Quite the reverse. They wanted to believe in a world without risk, restraint or sacrifice. It hurts to say this, but only because people are so naive about it: There's a very good reason we haven't seen a bunch of fat old white guys from Wall Street doing a perp walk. Maybe their conduct was and is odious, but it was all there in fine print, where sensible people take shelter and monsters sharpen their fangs: We never had to buy their bullshit.

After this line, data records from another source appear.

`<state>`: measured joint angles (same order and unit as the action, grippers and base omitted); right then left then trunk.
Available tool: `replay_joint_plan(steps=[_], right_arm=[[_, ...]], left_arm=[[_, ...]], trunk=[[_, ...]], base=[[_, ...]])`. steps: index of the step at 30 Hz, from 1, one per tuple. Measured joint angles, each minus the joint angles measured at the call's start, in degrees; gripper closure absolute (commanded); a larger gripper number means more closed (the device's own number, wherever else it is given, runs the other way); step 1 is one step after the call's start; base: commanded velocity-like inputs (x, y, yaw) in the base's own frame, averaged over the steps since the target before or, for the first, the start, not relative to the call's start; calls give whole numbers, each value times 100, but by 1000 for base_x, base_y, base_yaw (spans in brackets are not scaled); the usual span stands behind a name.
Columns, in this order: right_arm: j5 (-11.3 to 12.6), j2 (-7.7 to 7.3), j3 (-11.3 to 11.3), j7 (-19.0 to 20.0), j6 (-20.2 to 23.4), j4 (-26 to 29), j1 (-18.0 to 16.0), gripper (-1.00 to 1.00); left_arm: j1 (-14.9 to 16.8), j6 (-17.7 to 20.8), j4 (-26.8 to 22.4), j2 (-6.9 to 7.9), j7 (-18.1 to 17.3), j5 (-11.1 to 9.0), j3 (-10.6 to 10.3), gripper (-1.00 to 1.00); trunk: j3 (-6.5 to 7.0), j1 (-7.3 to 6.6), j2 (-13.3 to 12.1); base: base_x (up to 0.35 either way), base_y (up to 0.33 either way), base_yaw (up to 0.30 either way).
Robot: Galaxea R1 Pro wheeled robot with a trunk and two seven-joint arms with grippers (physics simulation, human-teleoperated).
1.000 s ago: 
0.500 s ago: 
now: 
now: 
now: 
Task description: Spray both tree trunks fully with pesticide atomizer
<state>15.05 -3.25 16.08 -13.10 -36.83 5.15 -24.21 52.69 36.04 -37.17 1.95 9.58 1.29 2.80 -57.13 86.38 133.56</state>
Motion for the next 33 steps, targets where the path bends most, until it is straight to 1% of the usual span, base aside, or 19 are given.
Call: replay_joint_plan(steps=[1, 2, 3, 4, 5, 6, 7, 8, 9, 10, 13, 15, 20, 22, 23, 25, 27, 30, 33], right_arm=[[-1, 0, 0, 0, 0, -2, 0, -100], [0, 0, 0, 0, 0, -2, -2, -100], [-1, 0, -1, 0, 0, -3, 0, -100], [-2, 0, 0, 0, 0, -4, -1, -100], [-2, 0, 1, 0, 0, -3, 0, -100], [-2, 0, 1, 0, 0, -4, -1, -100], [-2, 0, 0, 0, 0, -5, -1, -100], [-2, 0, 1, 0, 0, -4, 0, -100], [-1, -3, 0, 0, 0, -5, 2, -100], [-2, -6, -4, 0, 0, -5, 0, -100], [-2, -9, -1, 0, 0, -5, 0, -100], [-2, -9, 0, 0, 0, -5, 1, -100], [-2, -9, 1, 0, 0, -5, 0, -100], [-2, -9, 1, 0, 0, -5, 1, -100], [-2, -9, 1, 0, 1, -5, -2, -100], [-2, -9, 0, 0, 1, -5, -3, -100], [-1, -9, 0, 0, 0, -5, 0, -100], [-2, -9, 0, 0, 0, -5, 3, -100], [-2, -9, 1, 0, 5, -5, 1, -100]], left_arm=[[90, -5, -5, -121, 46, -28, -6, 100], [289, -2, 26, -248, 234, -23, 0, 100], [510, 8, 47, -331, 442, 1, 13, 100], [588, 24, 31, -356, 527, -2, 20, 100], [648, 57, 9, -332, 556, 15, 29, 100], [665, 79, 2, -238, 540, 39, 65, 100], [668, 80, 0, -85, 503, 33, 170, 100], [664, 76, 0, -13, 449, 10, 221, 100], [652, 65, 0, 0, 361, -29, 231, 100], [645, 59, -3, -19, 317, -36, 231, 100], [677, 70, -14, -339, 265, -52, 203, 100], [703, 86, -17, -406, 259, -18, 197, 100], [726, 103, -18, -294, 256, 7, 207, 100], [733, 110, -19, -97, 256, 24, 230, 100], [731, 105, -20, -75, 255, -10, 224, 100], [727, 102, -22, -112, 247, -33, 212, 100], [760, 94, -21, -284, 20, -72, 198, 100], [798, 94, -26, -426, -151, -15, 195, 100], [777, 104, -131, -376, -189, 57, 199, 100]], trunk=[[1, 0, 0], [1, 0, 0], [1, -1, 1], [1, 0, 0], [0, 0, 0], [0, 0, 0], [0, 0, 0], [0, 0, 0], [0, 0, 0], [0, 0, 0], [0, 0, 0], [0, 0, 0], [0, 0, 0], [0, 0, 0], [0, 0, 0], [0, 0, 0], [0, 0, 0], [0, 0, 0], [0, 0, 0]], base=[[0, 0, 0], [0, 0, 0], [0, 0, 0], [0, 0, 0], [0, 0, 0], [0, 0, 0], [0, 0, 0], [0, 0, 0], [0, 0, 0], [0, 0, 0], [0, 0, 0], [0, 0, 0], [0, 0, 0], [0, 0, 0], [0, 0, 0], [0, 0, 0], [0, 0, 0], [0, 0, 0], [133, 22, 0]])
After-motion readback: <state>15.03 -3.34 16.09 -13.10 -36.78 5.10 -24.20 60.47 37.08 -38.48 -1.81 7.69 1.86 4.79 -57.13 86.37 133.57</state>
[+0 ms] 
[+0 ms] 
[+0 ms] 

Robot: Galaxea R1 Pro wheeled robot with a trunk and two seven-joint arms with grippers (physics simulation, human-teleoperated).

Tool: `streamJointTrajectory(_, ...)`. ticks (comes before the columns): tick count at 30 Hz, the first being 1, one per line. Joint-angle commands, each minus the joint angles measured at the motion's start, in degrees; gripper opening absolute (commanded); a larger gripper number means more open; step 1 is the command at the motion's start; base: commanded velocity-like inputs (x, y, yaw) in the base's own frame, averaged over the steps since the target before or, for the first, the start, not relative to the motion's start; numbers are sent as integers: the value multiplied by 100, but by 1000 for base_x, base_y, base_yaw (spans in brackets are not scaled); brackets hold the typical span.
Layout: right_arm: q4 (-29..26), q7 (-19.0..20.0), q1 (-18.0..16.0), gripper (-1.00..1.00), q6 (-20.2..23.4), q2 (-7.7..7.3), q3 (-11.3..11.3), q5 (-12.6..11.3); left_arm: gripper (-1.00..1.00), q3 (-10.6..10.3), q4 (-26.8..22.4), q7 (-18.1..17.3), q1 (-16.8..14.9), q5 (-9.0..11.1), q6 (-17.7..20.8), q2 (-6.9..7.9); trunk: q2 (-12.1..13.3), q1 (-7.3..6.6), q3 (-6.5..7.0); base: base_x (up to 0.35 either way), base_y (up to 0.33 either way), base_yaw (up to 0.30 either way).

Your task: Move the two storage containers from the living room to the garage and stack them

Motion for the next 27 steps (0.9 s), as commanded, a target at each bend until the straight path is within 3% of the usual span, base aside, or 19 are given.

And many of us didn't, or at least contained our greed so that we're not hurting too badly... Yet. The paradox so often noted is that those of us who behaved best will be hurt the most.
As we continue to sink, please remember: We must never hold government accountable for everything wrong in our lives, no matter how grim the hour. Especially when so much of what's wrong beats in our own hearts.
(Can any sane adult truly commiserate with Madoff's investors? Didn't they fucking well deserve it for thinking it was so simple?)